**ACTIVITY:** Return only what lies between the first line of the entries and the line containing "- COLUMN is", both lines included.
━━ INPUT DATA ━━
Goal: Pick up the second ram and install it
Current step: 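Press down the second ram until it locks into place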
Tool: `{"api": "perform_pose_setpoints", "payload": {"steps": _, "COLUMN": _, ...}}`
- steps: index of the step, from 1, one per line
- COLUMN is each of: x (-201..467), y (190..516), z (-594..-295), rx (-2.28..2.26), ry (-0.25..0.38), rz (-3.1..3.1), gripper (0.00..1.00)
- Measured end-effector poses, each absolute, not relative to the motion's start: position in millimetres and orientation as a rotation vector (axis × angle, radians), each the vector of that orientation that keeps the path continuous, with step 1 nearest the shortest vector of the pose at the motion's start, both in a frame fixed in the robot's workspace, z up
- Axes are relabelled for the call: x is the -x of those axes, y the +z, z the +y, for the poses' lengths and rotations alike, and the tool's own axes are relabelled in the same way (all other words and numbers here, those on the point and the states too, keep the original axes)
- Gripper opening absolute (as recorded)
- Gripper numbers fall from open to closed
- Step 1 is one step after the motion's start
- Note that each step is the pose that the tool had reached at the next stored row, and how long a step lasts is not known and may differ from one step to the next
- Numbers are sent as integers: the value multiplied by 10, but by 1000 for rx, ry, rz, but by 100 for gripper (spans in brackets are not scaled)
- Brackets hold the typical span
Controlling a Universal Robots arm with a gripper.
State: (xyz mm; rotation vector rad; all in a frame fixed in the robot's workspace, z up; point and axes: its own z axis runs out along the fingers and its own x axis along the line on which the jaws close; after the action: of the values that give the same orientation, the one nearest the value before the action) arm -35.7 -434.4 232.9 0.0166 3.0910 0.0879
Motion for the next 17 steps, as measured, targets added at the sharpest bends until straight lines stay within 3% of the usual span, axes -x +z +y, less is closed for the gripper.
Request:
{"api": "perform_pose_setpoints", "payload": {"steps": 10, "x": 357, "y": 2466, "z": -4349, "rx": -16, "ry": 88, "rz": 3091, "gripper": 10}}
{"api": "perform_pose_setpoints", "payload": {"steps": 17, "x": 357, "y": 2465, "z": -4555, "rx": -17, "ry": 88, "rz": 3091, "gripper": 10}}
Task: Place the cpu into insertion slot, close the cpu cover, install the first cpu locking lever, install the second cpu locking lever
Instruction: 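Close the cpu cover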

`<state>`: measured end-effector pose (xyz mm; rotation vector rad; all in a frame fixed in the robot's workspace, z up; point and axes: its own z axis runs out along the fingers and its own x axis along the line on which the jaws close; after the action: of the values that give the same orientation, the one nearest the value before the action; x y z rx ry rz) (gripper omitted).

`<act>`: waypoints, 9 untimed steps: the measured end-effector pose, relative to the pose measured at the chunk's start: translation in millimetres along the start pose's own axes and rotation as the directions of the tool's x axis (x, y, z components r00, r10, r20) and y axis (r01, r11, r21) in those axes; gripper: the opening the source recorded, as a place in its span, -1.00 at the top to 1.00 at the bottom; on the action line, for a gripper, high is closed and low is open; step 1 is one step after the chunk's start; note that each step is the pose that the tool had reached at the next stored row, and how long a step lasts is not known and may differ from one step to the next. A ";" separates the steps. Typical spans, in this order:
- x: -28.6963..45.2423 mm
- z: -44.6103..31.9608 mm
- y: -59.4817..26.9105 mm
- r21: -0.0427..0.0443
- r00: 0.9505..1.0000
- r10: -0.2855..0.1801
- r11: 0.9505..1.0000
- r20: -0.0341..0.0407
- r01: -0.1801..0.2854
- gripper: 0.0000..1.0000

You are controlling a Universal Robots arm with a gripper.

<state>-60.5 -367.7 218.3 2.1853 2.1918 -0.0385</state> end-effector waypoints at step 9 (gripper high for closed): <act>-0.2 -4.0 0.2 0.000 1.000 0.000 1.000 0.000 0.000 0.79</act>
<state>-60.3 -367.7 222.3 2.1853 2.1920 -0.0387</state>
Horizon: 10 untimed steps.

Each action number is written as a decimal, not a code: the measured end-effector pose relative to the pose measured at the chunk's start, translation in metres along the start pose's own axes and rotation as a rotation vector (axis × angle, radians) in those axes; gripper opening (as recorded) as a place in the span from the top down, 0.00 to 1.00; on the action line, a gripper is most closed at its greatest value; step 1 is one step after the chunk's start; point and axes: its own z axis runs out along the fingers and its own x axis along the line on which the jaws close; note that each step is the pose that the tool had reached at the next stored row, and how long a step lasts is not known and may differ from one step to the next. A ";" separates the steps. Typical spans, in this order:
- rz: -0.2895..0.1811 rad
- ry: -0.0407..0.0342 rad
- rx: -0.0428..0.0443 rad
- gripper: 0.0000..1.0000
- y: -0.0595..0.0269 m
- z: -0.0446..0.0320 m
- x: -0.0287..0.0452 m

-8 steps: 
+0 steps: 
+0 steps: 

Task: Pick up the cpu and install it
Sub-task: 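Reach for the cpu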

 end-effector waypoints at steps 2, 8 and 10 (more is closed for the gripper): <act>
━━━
**EXERCISE OUTPUT:**
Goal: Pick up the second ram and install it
Current step: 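Press down the second ram until it locks into place
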Tool: `{"api": "perform_pose_setpoints", "payload": {"steps": _, "COLUMN": _, ...}}`
- steps: index of the step, from 1, one per line
- COLUMN is each of: x (-201..467), y (190..516), z (-594..-295), rx (-2.28..2.26), ry (-0.25..0.38), rz (-3.1..3.1), gripper (0.00..1.00)

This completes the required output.